Goodwin said he also
worries for his own safety, especially given the fact that violent crime and
the number of people killed by police are on the rise in rural areas. The
31-year-old said he frequently gets pulled over by police. And he’s careful
about what he says around white people so as “not to rattle the cage too much,”
he said.
“Out here . . . we’re so
isolated, if something happens on one of these back roads nobody lives on,
nobody will videotape it and nobody will know,” Goodwin said.
He continues to farm, he
said, because “it’s liberating and gives me the ability to be the person in
control now,” he said. “Owning land is very powerful for me. Sometimes I have
to pinch myself because it’s almost not real.”
He’s unsure whether the
current protests will lead to permanent change. “America has a hell of a bill
to repay,” he said. “But changing the system means some people are going to
lose their privilege. [When it comes to agriculture] that means land reform,
land reparations. In rural America, people are definitely not ready for that.”
The Changing Face of
Farm Country
But something may be
shifting in America’s farm country. Protests over the killing of George Floyd,
Breonna Taylor, and countless other Black Americans have erupted in a number of
small agricultural communities including: Madera, California, population 64,000
and 79 percent Hispanic; Havre, Montana, population 9,800 and 80 percent
white/15 percent Native American; Hermiston, Oregon, population 18,400 and 60
percent white/37 percent Hispanic.
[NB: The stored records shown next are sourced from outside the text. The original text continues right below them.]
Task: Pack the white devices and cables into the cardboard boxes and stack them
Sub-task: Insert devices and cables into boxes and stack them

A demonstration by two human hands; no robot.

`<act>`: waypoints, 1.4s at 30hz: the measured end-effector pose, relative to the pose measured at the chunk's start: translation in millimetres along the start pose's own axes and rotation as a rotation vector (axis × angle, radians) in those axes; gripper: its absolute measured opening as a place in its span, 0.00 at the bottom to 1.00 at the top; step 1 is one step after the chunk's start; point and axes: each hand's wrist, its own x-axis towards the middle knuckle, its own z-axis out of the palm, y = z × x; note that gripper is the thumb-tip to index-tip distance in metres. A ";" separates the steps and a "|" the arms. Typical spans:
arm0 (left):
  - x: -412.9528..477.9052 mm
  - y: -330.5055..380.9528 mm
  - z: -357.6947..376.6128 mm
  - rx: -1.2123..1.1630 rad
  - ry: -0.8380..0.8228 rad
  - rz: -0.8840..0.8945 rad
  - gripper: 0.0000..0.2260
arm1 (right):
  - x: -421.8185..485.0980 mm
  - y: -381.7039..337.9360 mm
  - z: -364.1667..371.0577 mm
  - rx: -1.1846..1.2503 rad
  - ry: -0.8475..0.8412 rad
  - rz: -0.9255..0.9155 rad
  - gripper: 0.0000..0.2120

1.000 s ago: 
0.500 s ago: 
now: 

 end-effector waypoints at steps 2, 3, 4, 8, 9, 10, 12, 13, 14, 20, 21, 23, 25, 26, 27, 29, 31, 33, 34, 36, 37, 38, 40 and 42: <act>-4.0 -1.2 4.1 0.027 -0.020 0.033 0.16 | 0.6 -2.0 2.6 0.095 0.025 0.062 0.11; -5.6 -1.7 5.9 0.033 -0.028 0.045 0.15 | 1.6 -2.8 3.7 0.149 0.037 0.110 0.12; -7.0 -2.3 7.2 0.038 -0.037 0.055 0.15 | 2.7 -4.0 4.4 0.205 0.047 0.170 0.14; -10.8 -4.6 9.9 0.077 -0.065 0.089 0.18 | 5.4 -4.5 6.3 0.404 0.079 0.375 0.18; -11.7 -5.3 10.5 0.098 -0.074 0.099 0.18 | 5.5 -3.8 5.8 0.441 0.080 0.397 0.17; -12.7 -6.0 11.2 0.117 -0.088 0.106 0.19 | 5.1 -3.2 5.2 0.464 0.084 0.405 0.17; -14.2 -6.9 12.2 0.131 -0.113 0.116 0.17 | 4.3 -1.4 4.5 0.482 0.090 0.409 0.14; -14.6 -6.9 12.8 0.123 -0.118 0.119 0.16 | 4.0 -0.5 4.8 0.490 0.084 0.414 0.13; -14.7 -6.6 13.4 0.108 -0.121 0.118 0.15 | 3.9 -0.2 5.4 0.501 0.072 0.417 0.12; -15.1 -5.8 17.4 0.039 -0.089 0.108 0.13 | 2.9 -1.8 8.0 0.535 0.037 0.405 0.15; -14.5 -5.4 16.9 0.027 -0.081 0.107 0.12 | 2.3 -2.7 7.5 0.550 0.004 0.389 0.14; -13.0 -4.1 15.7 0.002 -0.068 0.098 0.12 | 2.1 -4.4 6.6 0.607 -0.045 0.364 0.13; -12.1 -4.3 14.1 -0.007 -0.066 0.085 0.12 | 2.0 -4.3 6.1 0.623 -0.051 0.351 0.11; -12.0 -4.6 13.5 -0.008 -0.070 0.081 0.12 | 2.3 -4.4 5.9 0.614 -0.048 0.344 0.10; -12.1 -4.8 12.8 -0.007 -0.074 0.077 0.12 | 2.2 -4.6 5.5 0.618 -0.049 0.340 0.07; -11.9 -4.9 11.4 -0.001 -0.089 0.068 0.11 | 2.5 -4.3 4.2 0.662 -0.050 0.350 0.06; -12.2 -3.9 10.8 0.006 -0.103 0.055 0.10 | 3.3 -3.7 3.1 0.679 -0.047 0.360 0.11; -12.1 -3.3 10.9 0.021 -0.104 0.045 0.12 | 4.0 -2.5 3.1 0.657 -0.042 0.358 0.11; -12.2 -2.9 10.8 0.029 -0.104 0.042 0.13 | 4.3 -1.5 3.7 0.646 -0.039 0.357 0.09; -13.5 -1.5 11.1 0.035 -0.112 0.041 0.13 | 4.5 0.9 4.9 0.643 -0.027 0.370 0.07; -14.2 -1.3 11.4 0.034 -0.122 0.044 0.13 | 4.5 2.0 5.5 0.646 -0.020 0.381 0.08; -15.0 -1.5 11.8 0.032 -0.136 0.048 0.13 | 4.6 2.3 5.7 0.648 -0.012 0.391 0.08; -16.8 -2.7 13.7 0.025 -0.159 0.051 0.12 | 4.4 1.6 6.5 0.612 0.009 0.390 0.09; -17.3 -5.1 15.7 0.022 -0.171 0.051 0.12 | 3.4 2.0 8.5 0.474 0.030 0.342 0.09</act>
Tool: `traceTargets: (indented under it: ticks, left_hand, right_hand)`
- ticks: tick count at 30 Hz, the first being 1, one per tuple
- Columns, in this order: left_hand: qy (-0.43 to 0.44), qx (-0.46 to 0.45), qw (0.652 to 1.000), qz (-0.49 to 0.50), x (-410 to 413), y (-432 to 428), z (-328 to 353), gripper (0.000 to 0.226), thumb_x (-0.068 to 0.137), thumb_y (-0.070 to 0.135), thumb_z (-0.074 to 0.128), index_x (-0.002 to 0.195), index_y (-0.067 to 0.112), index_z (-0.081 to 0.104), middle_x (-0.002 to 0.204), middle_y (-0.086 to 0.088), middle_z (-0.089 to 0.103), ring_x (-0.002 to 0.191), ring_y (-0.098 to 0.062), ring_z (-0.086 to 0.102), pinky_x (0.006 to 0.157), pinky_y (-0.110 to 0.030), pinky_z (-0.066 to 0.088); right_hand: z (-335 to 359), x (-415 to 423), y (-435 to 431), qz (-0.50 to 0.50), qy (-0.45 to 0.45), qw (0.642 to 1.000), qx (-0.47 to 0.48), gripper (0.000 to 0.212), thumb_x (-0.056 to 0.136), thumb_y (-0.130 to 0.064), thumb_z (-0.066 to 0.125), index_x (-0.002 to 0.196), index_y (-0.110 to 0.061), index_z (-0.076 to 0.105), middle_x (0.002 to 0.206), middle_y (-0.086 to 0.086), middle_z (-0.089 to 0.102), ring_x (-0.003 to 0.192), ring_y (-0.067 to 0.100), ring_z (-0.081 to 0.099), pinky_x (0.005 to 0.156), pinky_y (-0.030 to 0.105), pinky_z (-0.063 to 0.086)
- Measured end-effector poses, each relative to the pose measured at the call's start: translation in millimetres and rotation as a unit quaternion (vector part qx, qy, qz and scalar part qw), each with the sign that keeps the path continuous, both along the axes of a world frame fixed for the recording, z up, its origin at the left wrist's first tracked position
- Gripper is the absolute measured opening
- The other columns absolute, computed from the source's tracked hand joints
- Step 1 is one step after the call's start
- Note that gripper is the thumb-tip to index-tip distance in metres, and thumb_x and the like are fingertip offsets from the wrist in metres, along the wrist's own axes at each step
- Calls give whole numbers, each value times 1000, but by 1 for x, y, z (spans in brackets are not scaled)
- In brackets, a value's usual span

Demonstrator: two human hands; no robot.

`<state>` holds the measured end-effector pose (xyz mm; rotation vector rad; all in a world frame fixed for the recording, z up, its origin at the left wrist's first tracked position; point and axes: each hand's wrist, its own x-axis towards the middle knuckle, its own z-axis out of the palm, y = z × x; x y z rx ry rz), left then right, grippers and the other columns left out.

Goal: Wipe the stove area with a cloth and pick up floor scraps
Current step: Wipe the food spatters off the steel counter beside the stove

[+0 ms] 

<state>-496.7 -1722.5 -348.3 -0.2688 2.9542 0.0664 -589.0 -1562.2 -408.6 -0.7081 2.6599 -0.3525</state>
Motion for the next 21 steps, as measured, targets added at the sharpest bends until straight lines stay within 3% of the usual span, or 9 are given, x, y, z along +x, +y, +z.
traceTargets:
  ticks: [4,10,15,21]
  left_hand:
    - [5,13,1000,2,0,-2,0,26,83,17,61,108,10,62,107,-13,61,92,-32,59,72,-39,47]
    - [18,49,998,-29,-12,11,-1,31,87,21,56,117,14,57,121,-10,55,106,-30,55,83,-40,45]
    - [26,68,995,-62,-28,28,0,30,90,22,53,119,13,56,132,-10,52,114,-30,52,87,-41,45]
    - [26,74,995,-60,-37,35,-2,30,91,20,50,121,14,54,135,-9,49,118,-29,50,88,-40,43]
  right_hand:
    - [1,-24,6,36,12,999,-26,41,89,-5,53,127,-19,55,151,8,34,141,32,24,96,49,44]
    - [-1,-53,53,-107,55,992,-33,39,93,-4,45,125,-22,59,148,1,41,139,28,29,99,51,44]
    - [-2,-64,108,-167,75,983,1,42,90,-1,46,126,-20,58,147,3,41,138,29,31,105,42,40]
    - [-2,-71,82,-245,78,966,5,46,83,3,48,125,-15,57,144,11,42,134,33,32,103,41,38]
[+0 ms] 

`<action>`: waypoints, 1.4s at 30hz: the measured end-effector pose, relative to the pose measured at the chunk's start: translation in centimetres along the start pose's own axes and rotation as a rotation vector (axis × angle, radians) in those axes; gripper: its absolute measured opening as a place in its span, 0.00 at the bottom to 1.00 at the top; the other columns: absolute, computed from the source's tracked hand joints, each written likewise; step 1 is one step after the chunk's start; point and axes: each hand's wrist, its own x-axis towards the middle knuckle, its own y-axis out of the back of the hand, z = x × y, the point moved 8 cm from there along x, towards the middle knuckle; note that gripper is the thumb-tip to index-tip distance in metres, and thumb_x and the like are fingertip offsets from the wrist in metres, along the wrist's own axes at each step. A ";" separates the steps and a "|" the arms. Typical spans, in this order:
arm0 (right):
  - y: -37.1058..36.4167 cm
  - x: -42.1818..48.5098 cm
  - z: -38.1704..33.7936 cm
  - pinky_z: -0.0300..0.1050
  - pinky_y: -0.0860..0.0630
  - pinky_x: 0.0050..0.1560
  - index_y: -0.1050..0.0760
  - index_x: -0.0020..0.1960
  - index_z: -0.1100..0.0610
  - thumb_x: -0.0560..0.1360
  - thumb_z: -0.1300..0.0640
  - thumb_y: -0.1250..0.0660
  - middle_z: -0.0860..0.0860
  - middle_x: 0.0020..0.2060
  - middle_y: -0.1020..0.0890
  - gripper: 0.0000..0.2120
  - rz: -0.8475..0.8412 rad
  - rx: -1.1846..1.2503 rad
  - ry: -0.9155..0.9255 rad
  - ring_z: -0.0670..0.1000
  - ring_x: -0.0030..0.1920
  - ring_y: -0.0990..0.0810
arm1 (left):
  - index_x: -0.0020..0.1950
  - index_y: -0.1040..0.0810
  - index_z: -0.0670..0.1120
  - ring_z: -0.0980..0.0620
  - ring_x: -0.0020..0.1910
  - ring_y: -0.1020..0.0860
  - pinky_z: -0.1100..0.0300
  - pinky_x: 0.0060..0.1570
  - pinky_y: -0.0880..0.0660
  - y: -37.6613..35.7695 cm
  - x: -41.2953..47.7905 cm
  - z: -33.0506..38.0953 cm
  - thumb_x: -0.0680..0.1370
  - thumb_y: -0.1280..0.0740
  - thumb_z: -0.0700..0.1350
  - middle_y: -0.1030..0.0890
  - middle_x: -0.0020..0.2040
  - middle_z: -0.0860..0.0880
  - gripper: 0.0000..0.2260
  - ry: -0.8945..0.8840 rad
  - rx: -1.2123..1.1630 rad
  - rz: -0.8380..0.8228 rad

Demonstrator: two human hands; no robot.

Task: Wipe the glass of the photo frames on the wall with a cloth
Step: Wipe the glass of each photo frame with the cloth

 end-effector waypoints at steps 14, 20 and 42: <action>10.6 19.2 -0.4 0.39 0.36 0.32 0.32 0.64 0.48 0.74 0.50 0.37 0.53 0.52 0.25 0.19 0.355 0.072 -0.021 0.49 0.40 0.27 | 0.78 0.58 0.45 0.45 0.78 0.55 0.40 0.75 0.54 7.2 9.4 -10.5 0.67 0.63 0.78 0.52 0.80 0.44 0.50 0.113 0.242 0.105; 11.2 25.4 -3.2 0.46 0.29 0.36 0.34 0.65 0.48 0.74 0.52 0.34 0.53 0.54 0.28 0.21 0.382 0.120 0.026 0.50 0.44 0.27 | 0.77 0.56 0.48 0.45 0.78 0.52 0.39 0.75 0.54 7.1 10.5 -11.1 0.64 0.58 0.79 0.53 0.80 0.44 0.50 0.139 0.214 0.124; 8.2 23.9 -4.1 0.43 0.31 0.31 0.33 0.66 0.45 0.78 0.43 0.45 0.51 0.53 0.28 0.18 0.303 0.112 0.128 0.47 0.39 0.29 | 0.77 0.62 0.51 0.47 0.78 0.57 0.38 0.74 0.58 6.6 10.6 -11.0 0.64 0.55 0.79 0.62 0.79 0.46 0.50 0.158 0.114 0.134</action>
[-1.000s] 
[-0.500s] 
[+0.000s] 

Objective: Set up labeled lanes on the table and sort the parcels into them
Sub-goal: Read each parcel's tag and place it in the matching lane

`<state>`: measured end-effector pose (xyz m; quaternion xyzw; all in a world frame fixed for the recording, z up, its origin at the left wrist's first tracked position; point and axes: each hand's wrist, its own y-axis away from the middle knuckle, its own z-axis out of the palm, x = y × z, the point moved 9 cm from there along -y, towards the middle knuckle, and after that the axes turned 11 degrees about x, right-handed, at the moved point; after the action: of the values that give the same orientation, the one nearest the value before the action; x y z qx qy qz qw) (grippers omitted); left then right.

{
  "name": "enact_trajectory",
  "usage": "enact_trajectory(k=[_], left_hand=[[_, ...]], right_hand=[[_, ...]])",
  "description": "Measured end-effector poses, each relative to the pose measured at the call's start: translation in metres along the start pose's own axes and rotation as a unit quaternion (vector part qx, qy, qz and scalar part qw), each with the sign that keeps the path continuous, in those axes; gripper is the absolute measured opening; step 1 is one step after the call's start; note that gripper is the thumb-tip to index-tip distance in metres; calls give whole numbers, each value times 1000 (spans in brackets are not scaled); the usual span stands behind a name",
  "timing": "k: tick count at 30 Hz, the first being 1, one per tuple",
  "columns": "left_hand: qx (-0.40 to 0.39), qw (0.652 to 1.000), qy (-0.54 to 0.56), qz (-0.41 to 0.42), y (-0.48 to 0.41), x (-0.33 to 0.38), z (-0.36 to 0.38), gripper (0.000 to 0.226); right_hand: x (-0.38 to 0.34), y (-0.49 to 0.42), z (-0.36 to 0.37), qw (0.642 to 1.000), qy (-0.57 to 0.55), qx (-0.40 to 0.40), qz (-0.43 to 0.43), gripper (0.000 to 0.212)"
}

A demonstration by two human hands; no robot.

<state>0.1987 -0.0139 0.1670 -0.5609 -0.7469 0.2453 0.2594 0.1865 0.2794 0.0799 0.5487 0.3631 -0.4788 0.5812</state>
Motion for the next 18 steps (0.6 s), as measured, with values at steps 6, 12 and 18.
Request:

McCook, Nebraska, population 7,700 and 97
percent white; Huntington, Indiana, population 17,000 and 96 percent white;
Sandpoint, Idaho, population 8,700 and 92 percent white; and Mankato,
Minnesota, population 42,000 and 88 percent white.
These protests have
taken place despite false rumors in many small towns that outside agitators and
Antifa, or anti-fascists, would be coming by busloads to cause mayhem. The
rumors, spread on social media and in some cases stoked by local sheriffs, caused
panic in some towns and may have intimidated people interested in joining the
protests. At least one Twitter account posing as Antifa was later found to be
run by white nationalist groups. Whether in response to the rumors or for other
reasons, at many of the small town protests groups of white, visibly armed men
showed up to counter-protest and “protect” the protesters and the town’s
property. In many cases, they harassed and even attacked those marching.
Protests in farming
communities are possible because rural America is changing, said Jane Kleeb,
the chair of Nebraska’s Democratic Party. Kleeb, author of Harvest the Vote,
How Democrats Can Win Again In Rural America, said that despite the stereotype,
not all rural communities are racist or backward. In fact, racial and ethnic
diversity is increasing in rural America.
In many rural
communities, Latinos and other immigrants and refugees now make up more than 20
percent of the population and white people are a shrinking percentage of the
population. Rural farming areas also have more adults over 65 than urban or
suburban counties and have experienced population loss over the past decade.
The increase in
diversity, coupled with the fact that rural communities are faced with
population loss and may be more willing to welcome young people of color, is
slowly changing hearts and minds, Kleeb said.
“There’s a lot of
reckoning and soul searching the agricultural community needs to do if we’re
serious about addressing this.”
These communities, Kleeb
said, are working hard to figure out—some more successfully than others—how to
bring together people from different cultural and racial backgrounds. And
although white farmers continue to dominate, “some bridges are being built,”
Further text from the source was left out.